#### [TASK PROMPT]
Go through the records below and report each line with "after" in it.

Collected data:
==*==

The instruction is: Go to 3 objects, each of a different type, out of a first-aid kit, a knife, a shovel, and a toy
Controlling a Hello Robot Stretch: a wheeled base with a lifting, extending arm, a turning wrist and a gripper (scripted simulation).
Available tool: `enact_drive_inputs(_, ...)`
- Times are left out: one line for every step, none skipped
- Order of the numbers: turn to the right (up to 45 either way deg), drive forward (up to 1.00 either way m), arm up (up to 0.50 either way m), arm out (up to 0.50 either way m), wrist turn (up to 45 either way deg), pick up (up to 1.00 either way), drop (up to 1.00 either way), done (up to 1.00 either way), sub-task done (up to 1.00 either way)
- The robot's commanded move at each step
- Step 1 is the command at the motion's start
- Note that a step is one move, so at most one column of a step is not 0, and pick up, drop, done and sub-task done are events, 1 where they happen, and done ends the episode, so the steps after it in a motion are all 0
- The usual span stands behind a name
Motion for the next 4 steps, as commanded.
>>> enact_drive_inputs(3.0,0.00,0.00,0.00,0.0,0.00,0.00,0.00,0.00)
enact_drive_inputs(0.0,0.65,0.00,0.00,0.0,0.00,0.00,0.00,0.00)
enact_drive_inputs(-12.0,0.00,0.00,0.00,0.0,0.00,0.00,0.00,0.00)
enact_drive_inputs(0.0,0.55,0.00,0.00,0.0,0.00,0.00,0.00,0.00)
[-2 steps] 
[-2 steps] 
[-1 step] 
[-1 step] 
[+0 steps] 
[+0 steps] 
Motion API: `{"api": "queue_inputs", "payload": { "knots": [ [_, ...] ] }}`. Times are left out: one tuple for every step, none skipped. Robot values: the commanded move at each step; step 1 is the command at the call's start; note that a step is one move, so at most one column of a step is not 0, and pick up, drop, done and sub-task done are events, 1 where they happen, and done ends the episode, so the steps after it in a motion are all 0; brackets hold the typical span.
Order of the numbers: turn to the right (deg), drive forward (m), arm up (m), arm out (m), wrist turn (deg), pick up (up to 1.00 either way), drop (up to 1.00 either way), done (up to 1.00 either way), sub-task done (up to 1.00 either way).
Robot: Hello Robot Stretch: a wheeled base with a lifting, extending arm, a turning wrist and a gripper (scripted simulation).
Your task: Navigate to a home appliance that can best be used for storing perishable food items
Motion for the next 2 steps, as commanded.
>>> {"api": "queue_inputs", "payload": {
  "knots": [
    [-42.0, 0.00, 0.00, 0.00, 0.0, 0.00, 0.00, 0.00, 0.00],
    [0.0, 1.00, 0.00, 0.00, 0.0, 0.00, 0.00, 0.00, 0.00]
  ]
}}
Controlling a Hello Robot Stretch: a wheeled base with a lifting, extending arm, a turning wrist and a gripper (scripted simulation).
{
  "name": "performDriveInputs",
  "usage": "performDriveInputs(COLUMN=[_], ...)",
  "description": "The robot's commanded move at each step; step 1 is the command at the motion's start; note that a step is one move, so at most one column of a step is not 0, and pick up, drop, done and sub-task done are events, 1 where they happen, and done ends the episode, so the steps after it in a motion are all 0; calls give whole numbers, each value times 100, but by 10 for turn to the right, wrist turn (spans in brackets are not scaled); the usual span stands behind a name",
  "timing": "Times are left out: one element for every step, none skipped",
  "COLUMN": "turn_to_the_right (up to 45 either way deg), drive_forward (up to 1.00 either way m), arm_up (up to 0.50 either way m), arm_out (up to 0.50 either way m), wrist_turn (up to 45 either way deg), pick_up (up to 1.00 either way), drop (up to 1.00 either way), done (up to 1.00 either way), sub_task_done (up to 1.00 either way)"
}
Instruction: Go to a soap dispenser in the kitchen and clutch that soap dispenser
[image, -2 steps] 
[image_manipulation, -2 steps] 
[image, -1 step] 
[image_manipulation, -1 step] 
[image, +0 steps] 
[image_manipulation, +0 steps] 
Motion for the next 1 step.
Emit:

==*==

#### [EXERCISE OUTPUT]
- Note that a step is one move, so at most one column of a step is not 0, and pick up, drop, done and sub-task done are events, 1 where they happen, and done ends the episode, so the steps after it in a motion are all 0
Motion API: `{"api": "queue_inputs", "payload": { "knots": [ [_, ...] ] }}`. Times are left out: one tuple for every step, none skipped. Robot values: the commanded move at each step; step 1 is the command at the call's start; note that a step is one move, so at most one column of a step is not 0, and pick up, drop, done and sub-task done are events, 1 where they happen, and done ends the episode, so the steps after it in a motion are all 0; brackets hold the typical span.
  "description": "The robot's commanded move at each step; step 1 is the command at the motion's start; note that a step is one move, so at most one column of a step is not 0, and pick up, drop, done and sub-task done are events, 1 where they happen, and done ends the episode, so the steps after it in a motion are all 0; calls give whole numbers, each value times 100, but by 10 for turn to the right, wrist turn (spans in brackets are not scaled); the usual span stands behind a name",

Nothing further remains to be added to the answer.